Recently I purchased (yes, purchased, and you should too) Shade Cobain’s incredible album Cobainish Theory, a masterpiece of Madlib-caliber production. If you are a fan of the classic boom bap sound then Shade’s beats are the best in hip hop right now. After playing through the blunted sounds of Shade next up on my playlist was Waka Flocka’s newest mixtape Benjamin Flocka. Now I’d be willing to bet that 99% of the people who bought Cobainish Theory would have something negative to say about my love of Flocka’s music. By the same token I’d figure most Flocka fans wouldn’t really be into the underground “real hip hop” sounds of Shade Cobain. For a genre of music so heavily critiqued by the outside world you’d think the people inside would have a little more unity.
All of us hip hop fans are given shit by non-rap fans who don’t consider hip hop to be music, call it “retards attempting poetry” or say “it’s just missing the ‘c’ at the beginning” or some other ignorant comments about this art form we love so much. To go even further, the backpackers are always trying to convince some 18 year old mainstream fan that “real” hip hop is that underground dictionary rap with quadruple entendres and multi-syllabic rhymes and metaphors. Those same backpackers are met with “fuck that I just want some shit that bumps in my whip, fuck that lyrical accountant nonsensical rap”. We fighting with each other over shit we all love simply because some of us love different qualities in the same genre of music. I don’t see country fans fighting with each other about whoever they listen to, yeah some rock fans do but rock is accepted in mainstream society, rap is still disapproved of.

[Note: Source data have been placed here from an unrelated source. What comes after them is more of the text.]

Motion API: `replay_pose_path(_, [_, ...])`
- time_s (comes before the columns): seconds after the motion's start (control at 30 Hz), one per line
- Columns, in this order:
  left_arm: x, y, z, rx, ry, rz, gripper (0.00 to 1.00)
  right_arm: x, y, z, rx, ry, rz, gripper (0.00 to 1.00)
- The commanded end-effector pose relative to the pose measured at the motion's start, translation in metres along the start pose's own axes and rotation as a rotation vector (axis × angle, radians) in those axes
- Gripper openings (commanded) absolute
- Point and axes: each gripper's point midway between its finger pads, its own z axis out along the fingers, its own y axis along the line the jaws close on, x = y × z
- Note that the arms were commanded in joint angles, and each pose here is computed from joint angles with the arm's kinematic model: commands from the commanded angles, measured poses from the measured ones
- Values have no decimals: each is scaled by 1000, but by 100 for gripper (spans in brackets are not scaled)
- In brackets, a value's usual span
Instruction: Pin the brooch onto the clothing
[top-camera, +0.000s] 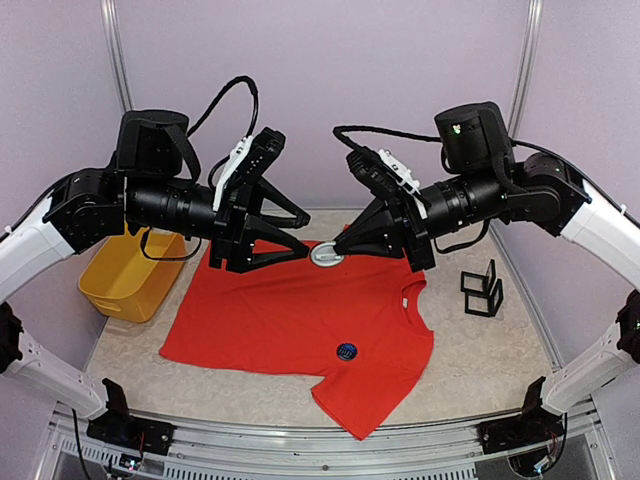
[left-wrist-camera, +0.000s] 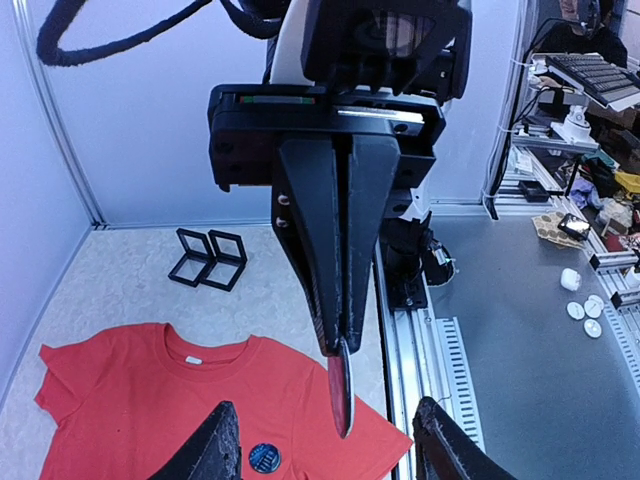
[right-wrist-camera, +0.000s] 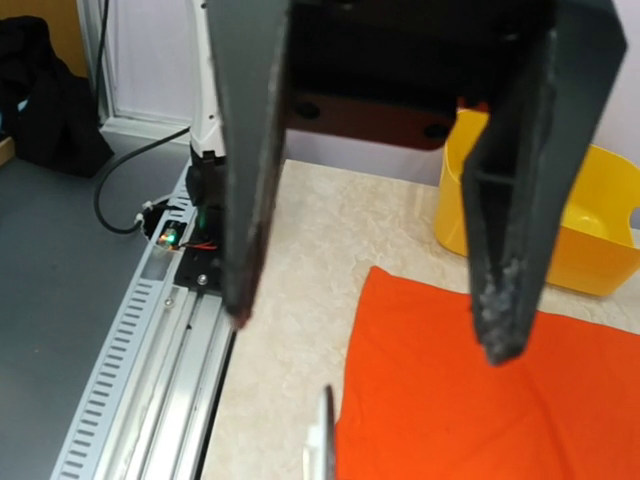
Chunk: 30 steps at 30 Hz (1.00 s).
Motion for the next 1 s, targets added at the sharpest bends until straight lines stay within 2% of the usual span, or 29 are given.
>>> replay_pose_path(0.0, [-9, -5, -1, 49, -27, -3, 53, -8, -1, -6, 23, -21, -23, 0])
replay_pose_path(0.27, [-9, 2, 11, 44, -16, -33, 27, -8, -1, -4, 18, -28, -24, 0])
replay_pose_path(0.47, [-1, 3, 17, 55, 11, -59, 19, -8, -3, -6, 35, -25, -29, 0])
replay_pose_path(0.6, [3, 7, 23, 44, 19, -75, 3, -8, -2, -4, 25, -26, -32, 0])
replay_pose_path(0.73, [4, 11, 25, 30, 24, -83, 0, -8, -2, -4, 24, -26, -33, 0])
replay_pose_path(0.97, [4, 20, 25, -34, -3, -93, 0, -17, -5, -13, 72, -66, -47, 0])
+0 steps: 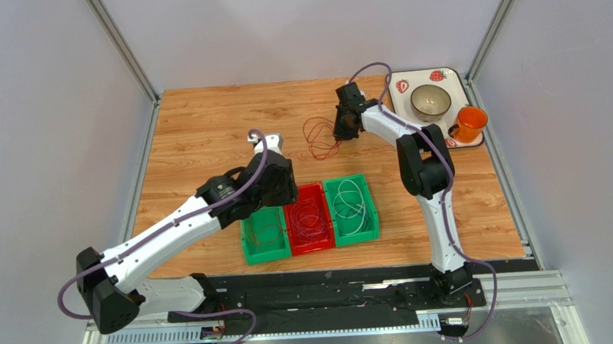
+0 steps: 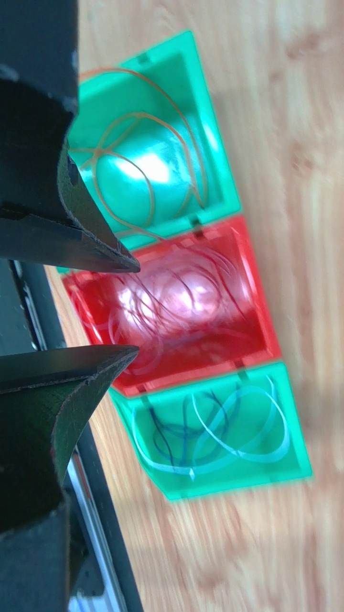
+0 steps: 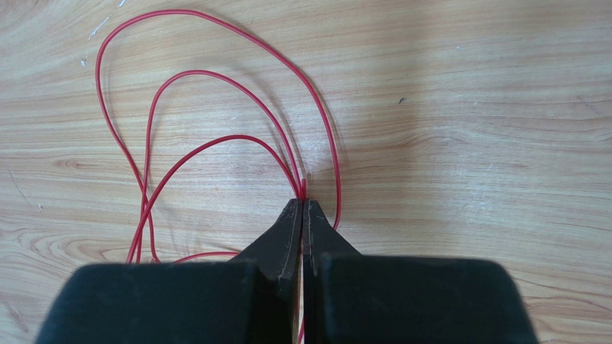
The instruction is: Untangle the cables
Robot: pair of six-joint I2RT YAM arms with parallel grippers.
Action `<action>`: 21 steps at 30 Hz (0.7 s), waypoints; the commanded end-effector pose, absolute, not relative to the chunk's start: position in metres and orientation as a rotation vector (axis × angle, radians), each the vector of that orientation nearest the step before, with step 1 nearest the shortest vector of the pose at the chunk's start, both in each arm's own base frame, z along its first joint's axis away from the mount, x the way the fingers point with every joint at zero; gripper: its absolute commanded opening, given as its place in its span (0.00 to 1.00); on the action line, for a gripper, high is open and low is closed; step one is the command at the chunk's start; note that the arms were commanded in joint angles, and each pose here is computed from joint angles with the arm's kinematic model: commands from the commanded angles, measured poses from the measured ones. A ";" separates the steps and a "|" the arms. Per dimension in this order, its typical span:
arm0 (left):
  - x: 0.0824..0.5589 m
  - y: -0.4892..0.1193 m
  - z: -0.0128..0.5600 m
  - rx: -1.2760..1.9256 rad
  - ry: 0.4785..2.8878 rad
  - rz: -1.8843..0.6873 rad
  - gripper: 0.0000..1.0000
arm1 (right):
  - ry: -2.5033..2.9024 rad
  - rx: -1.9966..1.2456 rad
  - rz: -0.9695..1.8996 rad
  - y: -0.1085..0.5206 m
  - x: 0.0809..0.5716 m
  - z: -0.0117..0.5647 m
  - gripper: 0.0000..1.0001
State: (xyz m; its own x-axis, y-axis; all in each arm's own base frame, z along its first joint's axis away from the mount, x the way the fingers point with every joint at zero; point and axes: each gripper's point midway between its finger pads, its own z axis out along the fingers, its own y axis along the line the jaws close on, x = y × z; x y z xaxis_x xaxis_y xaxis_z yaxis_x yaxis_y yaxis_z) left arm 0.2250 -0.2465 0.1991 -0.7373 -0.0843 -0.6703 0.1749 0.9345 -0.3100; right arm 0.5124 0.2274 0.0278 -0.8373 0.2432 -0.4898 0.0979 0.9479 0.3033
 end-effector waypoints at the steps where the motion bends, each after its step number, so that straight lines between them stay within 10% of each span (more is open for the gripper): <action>1: 0.203 -0.215 0.166 0.051 2.451 -0.345 0.50 | 2.629 0.242 0.370 0.227 0.492 0.019 0.00; 11: 0.187 -0.195 0.127 0.004 2.557 -0.230 0.49 | 2.627 0.246 0.378 0.228 0.490 0.020 0.00; 21: 0.192 -0.217 0.107 0.036 2.614 -0.244 0.22 | 2.629 0.244 0.385 0.228 0.490 0.019 0.00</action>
State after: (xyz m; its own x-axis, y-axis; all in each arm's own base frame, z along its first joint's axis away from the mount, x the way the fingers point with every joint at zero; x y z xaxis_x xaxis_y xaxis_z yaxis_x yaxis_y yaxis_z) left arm 0.1875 -0.2069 0.1091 -0.8629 -0.0137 -0.5052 0.0781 0.9840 -0.1602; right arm 0.5078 0.2306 0.0276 -0.8429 0.2440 -0.4796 0.0884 0.9420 0.3238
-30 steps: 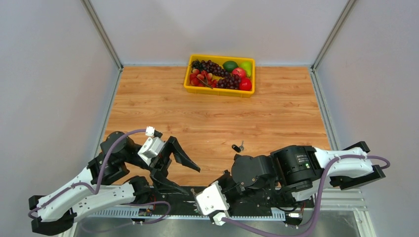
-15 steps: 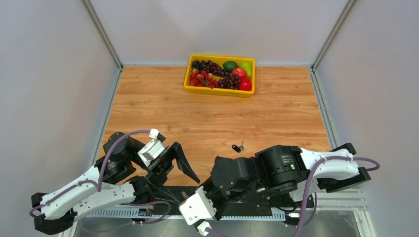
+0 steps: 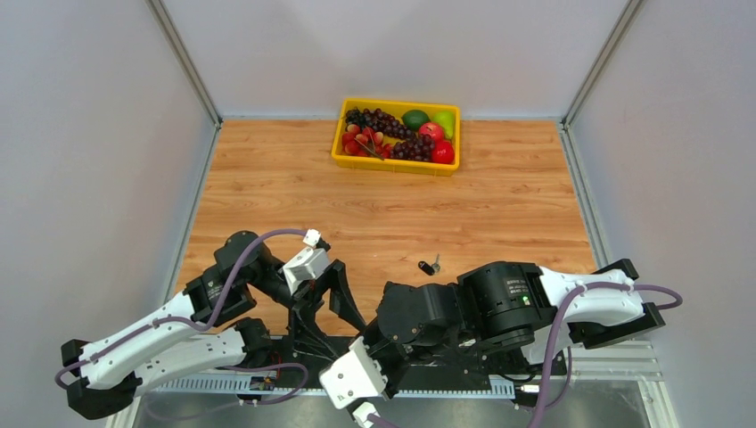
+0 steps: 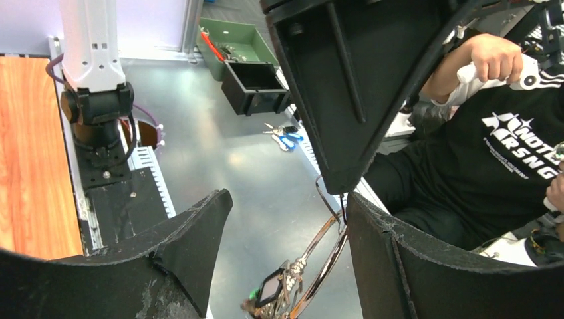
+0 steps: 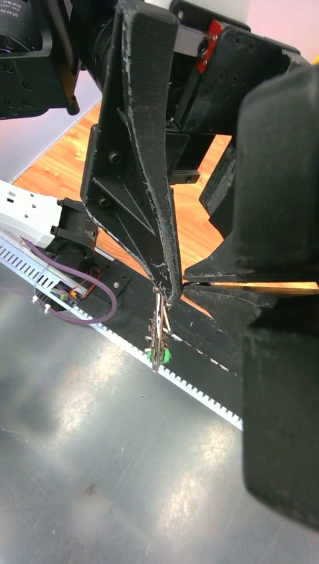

So to make matters worse when we do convince people to open their minds and accept hip hop, we immediately then hit them with “yeah but fuck THAT rap over THERE, only THIS shit is REAL hip hop”. In the end it’s all part of hip hop, whether it’s from studying music over the years and putting together a project filled with incredible samples and neck breaking drums, or whether it’s recognizing that the hustle of rapping about what you’re living can make you money and get you and your family out of the hood, which I think everyone would agree is the goal of those who have been unfortunate enough to live in such situations.
I’m not saying you have to like Flocka’s music, or that you listening to hip hop has to include taking notes and doing research to understand what you’re hearing, but why hate on someone just because their preference of hip hop is different from yours? Some people like going to clubs while others like to chill out and puff trees, some like to chuck bottles and others like to seduce females, but they all love hip hop, so we should just be happy that we have so many peers who accept this genre of music the way we do, even if their acceptance is through gunz ‘n butta instead of blunts and beats. It’s all hip hop, in its essence, for real.